* **Your goal**: Without altering anything, repeat each of the records.

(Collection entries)
◇ ◇ ◇ ◇ ◇

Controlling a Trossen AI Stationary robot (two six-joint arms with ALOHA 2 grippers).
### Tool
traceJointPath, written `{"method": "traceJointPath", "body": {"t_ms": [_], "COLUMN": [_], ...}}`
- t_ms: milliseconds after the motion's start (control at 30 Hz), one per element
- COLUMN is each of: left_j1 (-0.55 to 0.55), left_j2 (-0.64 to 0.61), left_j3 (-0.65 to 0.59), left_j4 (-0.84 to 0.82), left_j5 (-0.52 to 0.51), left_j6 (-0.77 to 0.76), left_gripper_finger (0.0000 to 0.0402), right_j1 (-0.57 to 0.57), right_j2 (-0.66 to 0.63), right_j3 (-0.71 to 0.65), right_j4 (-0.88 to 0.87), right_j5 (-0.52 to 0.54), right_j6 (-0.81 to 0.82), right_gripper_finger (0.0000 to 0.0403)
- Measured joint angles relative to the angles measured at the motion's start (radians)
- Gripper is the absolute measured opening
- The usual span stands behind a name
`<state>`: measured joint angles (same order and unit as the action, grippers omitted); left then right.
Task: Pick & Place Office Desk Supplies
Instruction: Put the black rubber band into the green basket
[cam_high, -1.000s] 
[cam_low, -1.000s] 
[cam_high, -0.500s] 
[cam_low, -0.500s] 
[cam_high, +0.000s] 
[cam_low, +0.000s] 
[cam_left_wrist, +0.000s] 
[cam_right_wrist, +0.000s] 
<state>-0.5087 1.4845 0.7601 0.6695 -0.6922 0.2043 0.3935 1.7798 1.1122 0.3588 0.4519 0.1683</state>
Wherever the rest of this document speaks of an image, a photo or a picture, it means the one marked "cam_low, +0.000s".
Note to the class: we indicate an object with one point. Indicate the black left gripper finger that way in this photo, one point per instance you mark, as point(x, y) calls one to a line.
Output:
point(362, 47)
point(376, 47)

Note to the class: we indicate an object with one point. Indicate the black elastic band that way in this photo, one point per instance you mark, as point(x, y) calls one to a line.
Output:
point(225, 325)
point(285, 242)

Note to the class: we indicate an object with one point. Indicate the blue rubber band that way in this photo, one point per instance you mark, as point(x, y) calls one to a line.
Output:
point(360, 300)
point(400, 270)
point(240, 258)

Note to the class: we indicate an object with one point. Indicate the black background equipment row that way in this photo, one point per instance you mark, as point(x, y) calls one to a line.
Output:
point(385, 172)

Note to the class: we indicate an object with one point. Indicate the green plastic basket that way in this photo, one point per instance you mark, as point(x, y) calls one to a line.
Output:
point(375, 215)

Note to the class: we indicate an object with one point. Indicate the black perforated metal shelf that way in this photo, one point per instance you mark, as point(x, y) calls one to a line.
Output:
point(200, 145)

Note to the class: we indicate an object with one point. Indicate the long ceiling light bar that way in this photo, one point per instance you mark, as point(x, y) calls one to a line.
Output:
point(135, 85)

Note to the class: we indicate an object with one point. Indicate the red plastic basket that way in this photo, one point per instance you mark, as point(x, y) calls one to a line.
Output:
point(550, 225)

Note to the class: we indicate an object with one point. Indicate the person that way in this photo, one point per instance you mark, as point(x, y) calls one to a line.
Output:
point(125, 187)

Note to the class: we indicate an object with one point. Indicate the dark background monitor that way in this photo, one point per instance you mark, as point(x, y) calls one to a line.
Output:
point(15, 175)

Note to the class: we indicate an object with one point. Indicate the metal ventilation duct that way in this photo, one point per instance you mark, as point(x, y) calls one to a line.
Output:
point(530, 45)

◇ ◇ ◇ ◇ ◇

* **Answer to this task**:
Controlling a Trossen AI Stationary robot (two six-joint arms with ALOHA 2 grippers).
### Tool
traceJointPath, written `{"method": "traceJointPath", "body": {"t_ms": [_], "COLUMN": [_], ...}}`
- t_ms: milliseconds after the motion's start (control at 30 Hz), one per element
- COLUMN is each of: left_j1 (-0.55 to 0.55), left_j2 (-0.64 to 0.61), left_j3 (-0.65 to 0.59), left_j4 (-0.84 to 0.82), left_j5 (-0.52 to 0.51), left_j6 (-0.77 to 0.76), left_gripper_finger (0.0000 to 0.0402), right_j1 (-0.57 to 0.57), right_j2 (-0.66 to 0.63), right_j3 (-0.71 to 0.65), right_j4 (-0.88 to 0.87), right_j5 (-0.52 to 0.54), right_j6 (-0.81 to 0.82), right_gripper_finger (0.0000 to 0.0403)
- Measured joint angles relative to the angles measured at the motion's start (radians)
- Gripper is the absolute measured opening
- The usual span stands behind a name
`<state>`: measured joint angles (same order and unit as the action, grippers omitted); left then right.
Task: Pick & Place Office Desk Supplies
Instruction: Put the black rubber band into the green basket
[cam_high, -1.000s] 
[cam_low, -1.000s] 
[cam_high, -0.500s] 
[cam_low, -0.500s] 
[cam_high, +0.000s] 
[cam_low, +0.000s] 
[cam_left_wrist, +0.000s] 
[cam_right_wrist, +0.000s] 
<state>-0.5087 1.4845 0.7601 0.6695 -0.6922 0.2043 0.3935 1.7798 1.1122 0.3588 0.4519 0.1683</state>
Wherever the rest of this document speaks of an image, a photo or a picture, it means the one marked "cam_low, +0.000s".
Note to the class: we indicate an object with one point. Indicate the black left gripper finger that way in this photo, one point per instance you mark, as point(x, y) calls one to a line.
Output:
point(362, 47)
point(376, 47)

Note to the class: we indicate an object with one point. Indicate the black elastic band that way in this photo, one point per instance you mark, as point(x, y) calls one to a line.
Output:
point(225, 325)
point(285, 242)

Note to the class: we indicate an object with one point. Indicate the blue rubber band that way in this photo, one point per instance you mark, as point(x, y) calls one to a line.
Output:
point(360, 300)
point(400, 270)
point(240, 258)

Note to the class: we indicate an object with one point. Indicate the black background equipment row that way in this photo, one point per instance you mark, as point(x, y) calls one to a line.
Output:
point(385, 172)

Note to the class: we indicate an object with one point. Indicate the green plastic basket that way in this photo, one point per instance you mark, as point(x, y) calls one to a line.
Output:
point(375, 215)

Note to the class: we indicate an object with one point. Indicate the black perforated metal shelf that way in this photo, one point per instance you mark, as point(x, y) calls one to a line.
Output:
point(200, 145)

Note to the class: we indicate an object with one point. Indicate the long ceiling light bar that way in this photo, one point per instance you mark, as point(x, y) calls one to a line.
Output:
point(135, 85)

Note to the class: we indicate an object with one point. Indicate the red plastic basket that way in this photo, one point per instance you mark, as point(x, y) calls one to a line.
Output:
point(550, 225)

Note to the class: we indicate an object with one point. Indicate the person that way in this photo, one point per instance you mark, as point(x, y) calls one to a line.
Output:
point(125, 187)

Note to the class: we indicate an object with one point. Indicate the dark background monitor that way in this photo, one point per instance you mark, as point(x, y) calls one to a line.
Output:
point(15, 175)

Note to the class: we indicate an object with one point. Indicate the metal ventilation duct that way in this photo, one point per instance you mark, as point(x, y) calls one to a line.
Output:
point(530, 45)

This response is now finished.